During a visit to the region, Rotary International President John Kenny unveiled the first Rotary club in Palestine, a club that was 17 years in the making.

“We are very proud to welcome our new members,” he said in a press conference in Amman on Tuesday.

According to Kenny, the focus of the Ramallah club will be children, with Palestinian Rotarians preparing an “ambitious” park programme entailing the establishment of 100 parks in Palestine.

“There are currently no parks in Ramallah for children, and the Ramallah club has shown interest in providing them spaces, and facilities for children with disabilities,” Kenny said.

Ramallah leaders are “proud” to have a club and to have the opportunity to give back to their community, Rotary International Director Phillip Rivers said.

He underlined how Rotary International aims to promote peace and understanding, pointing out that with the recent tensions in the region, “Rotary International is needed now more than ever.”

Jordanian Rotary clubs, which now number 10 after the introduction of a new Amman charter on Tuesday, will cooperate closely with the Ramallah branch, according to Usama Bargouthi, Rotary district governor nominee.

Jordanian Rotarians will attempt to apply successful programmes in Palestine, such as the Gift of Life initiative, which provides corrective heart surgery for children, and the establishment of a centre for the production of artificial limbs, he added.

“Rotary clubs in Jordan are our gateway to Ramallah,” Rivers said, noting that there has been “intense” interest among clubs across the region and the world for partnering with the new club.

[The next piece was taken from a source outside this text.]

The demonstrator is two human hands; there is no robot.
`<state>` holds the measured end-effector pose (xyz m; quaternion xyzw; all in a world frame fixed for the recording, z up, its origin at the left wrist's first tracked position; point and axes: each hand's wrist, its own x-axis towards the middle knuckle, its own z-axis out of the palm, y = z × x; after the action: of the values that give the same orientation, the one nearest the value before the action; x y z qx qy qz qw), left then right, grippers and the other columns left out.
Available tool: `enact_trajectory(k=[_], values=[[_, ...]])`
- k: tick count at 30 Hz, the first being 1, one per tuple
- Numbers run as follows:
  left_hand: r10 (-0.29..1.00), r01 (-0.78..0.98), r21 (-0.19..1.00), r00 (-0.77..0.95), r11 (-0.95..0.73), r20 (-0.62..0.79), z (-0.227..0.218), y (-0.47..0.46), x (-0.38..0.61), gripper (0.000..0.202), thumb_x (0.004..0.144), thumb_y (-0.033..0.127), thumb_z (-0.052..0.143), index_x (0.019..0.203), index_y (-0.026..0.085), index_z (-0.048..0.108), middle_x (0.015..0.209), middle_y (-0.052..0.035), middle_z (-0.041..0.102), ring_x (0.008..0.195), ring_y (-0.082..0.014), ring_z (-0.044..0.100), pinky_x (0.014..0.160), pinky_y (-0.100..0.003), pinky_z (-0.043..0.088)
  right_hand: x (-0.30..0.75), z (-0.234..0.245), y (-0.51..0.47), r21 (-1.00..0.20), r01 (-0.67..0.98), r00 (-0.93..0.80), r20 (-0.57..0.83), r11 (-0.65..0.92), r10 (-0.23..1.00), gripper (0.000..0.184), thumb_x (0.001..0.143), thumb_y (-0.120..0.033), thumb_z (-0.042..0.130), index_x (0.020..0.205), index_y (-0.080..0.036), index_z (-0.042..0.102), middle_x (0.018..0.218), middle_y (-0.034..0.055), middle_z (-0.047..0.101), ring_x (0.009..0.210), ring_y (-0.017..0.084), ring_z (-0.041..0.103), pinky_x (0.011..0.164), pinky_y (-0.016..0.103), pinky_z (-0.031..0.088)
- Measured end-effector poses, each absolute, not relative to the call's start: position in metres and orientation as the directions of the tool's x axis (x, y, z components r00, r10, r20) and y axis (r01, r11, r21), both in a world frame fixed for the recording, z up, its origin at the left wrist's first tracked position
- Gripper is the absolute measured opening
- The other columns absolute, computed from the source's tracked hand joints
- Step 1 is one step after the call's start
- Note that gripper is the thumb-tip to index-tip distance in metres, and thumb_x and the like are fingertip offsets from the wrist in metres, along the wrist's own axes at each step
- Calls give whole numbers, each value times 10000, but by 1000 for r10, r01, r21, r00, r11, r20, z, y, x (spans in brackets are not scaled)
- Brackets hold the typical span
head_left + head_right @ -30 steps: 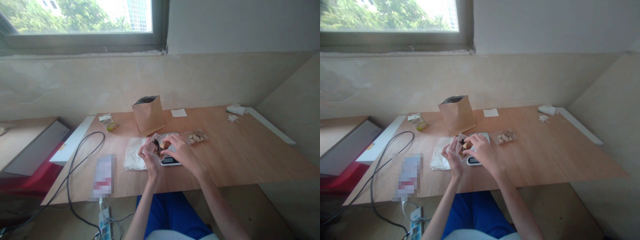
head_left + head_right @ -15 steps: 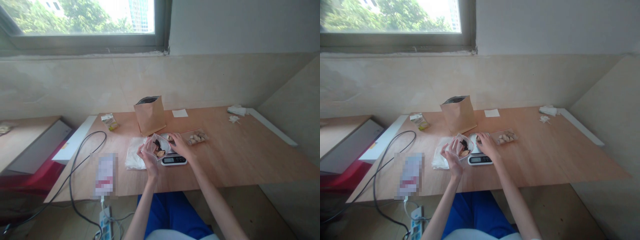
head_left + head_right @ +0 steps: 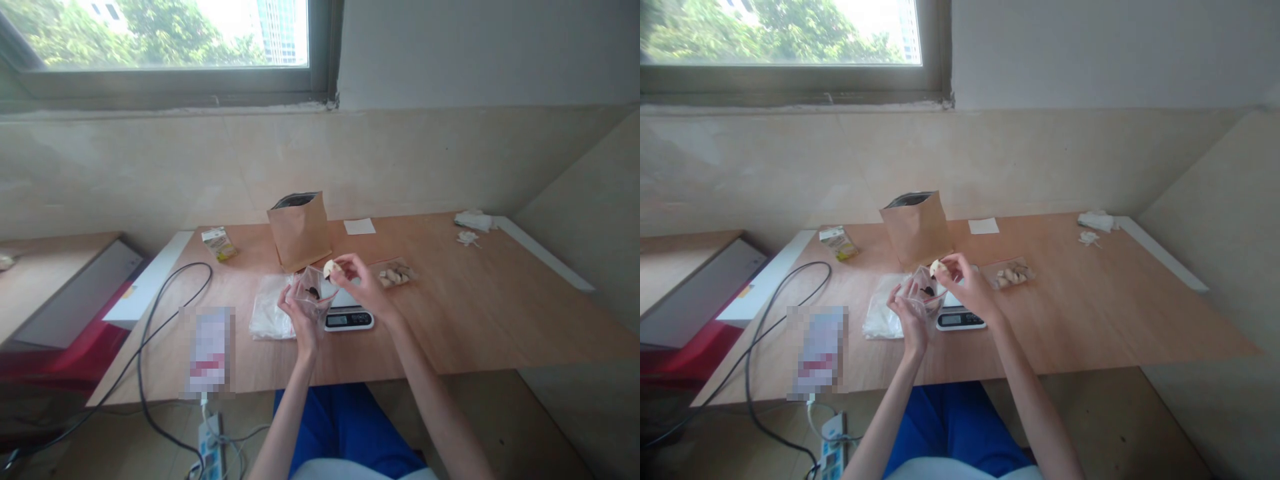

In recent years, Jordan’s Rotary clubs have financed a microscope to examine cornea cells for the Jordan Eye Bank, provided a public park for Safawi residents, opened a brick factory to build limited-income housing in Al Adassia in addition to providing computers and educational programmes to Palestinians in the Gaza Strip, Bargouthi said.

Rotary clubs across the Kingdom are also embarking on a nationwide project to improve water access by digging wells for water harvesting in areas identified as water-poor, he noted.

Globally, Rotary International aims to improve literacy rates, eliminate hunger and ensure clean water and sanitation for communities in the developing world.

The international service organisation is still committed to the complete eradication of polio, Kenny pointed out, adding that “we are 99 per cent of the way there, but 99 per cent is still not good enough.”

Polio remains endemic in India, Pakistan, Afghanistan and Nigeria, he said, underlining that in Tajikistan, polio made a return after two decades of its apparent eradication.

Rotary International, with the first branch established in Amman in 1956, played a large role in eradicating the disease in the Kingdom in 2001.

Rotary clubs are open to business and professional leaders who take an active role in their communities.

Approximately 1.2 million Rotarians belong to more than 32,000 clubs in more than 200 countries and geographical areas around the world.